KABUL (Pajhwok): A US federal watchdog on Tuesday urged policymakers to tie US assistance to any future Afghan government to its demonstrated commitment to the protection of the rights of women and girls.
In a new report released on Tuesday, Special Inspector General for Afghanistan’s Reconstruction John Sopko said: “Likewise, the US government should also consider encouraging other international donors to impose similar conditionality on future assistance.”
While stressing the US investment in the Afghan women, the SIGAR warned against forgetting the bitter lesson America learnt after its previous withdrawal from Afghanistan.
“Cutting off those whom you have previously encouraged to rise up can lead to tragedy, not only for them, but for our nation as well,” Sopko cautioned the US administration.
The report, Support for Gender Equality: Lessons from the US Experience in Afghanistan, acknowledged. Afghan women and girls had achieved significant gains in a number of areas, including health, education, political participation and access to justice, since the 2001 ouster of the Taliban regime.
However, it noted the positive story of these gains was tempered by the reality that significant barriers, such as restrictive sociocultural norms and insecurity, which continued to impede progress for Afghan women and girls.
The kind of life Afghan women would face under any government in which the Taliban exerted an influence, would be a product of the militant group’s ability — or inability– to negotiate their differences with the Afghan government and local communities, the report added.
Violence associated with the war continued to be one of the biggest challenges facing Afghan women, noted the study, which identified the loss of life, injury, disability, mental trauma as direct impacts, which spawned a range of indirect impacts, including the loss of breadwinners, desperate poverty, stigma and discrimination.
Currently, 3.5 million girls are enrolled in school; as of 2018, 70,000 women in teaching jobs — one-third of the nation’s teachers.
— A number of factors contribute to keeping many Afghan girls out of school, including insecurity, lack of female teachers, not enough schools with boundary walls and separate girls’ bathrooms, and a lack of safe drinking water. In addition, family pressure and traditional cultural beliefs, especially in rural areas, often discourage girls from attending school past puberty.

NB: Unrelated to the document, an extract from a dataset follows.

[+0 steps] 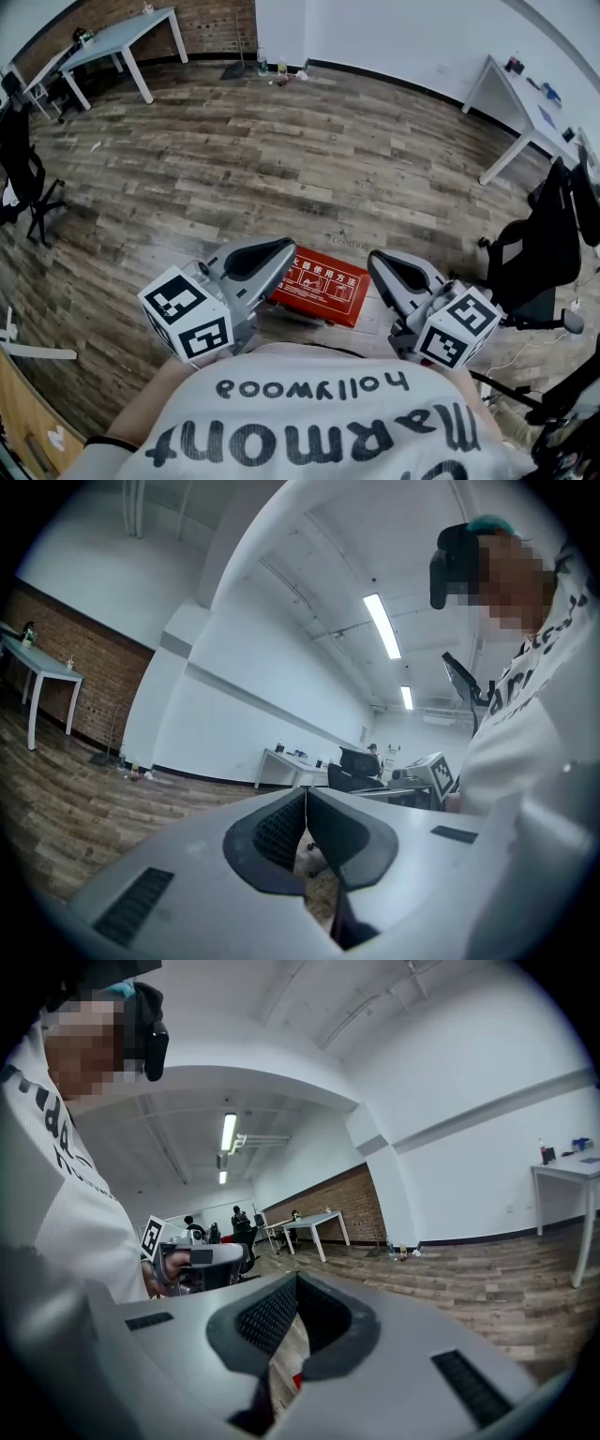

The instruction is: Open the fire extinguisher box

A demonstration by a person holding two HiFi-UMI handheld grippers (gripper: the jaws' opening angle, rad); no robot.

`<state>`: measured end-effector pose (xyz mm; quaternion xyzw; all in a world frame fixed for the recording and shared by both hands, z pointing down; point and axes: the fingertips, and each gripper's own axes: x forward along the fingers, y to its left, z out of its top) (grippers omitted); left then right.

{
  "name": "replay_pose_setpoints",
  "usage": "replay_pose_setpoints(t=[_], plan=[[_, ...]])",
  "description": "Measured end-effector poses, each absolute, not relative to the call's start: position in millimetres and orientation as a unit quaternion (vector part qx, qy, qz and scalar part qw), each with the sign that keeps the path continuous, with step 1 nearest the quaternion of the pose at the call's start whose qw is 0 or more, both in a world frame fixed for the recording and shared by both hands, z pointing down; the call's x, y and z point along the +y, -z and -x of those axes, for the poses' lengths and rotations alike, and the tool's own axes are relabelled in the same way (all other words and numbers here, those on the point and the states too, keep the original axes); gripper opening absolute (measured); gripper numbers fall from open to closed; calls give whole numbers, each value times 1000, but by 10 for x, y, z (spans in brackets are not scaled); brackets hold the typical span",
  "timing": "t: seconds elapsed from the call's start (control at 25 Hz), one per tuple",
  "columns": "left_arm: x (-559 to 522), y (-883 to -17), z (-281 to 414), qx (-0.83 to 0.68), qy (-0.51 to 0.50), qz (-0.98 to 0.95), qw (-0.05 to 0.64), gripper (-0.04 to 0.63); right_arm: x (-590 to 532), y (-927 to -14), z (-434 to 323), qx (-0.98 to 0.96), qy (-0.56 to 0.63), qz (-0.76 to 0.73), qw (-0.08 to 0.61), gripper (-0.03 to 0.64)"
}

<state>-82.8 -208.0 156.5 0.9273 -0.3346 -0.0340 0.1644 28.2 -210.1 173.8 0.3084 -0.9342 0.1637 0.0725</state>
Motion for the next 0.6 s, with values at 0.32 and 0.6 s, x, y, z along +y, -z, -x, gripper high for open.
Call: replay_pose_setpoints(t=[0.32, 0.6], plan=[[-2072, -1601, 799, -330, 30, -928, 172, 9, -2138, -1792, -370, -927, -176, -322, 73, 9], [-2099, -1637, 838, -329, 27, -927, 179, 9, -2196, -1811, -420, -922, -178, -334, 74, 9]])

On paper, the report said, Afghanistan’s legal framework offered women and girls many protections. “In reality, neither the formal nor informal justice system offers Afghan women adequate protection of their rights.”

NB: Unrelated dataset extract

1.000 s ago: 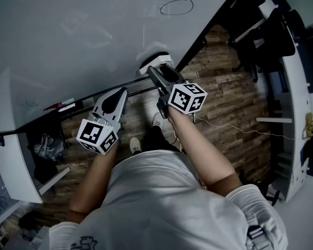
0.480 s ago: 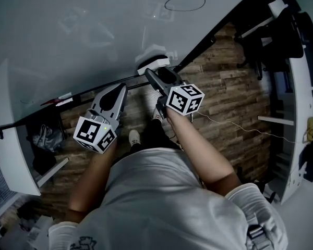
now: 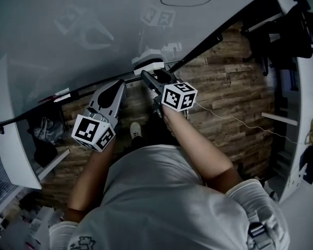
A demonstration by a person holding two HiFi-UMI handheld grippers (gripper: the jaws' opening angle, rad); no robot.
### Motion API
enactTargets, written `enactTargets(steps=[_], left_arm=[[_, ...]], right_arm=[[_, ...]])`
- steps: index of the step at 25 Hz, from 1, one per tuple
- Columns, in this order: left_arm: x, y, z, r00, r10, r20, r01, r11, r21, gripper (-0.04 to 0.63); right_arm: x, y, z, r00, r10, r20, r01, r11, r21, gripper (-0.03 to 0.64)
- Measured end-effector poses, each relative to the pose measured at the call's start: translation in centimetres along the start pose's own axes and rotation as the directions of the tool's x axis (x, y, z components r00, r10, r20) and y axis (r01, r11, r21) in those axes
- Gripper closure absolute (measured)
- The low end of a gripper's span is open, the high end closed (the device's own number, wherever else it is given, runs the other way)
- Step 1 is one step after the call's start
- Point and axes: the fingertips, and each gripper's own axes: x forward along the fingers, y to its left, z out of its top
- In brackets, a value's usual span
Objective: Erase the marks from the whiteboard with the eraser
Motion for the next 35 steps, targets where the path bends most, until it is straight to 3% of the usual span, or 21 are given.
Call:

Women seeking redress via the formal system often face corruption or find themselves encountering unjust punishment.
As a result, many women settle disputes or violations of their rights via informal mechanisms like local mediation, but these are unregulated, raise human rights concerns, and undercut the formal justice system.
The US had provided significant support for the recruitment and retention targets set by the Afghan government for women’s participation in the security forces, but the targets had been highly unrealistic and unachievable, the report explained.
Although there had been a modest increase in the number of women police officers, females in all parts of the security forces faced threats to their personal safety and pervasive harassment and discrimination, it continued.
Despite assuming leadership roles at different levels, Afghan women face threefold threats — continued or intensified violence, the risk of peace negotiations leading to the erosion of women’s rights and a dire economic and humanitarian situation, exacerbated by the COVID-19 pandemic.
“The effort to promote women’s rights may be hampered by a growing narrative in Afghanistan that the country can either have women’s rights at the cost of peace, or peace at the cost of women’s rights.”
In his remarks, Sopko said: “Afghanistan still remains one of the most challenging places in the world to be a woman.
“I do not believe gender equality is a zero-sum game. The US can continue to play a role in shaping an outcome that preserves gains made by Afghan women and girls by advocating that Afghan women have a meaningful role in the peace negotiations and that any future agreement includes protections for them.”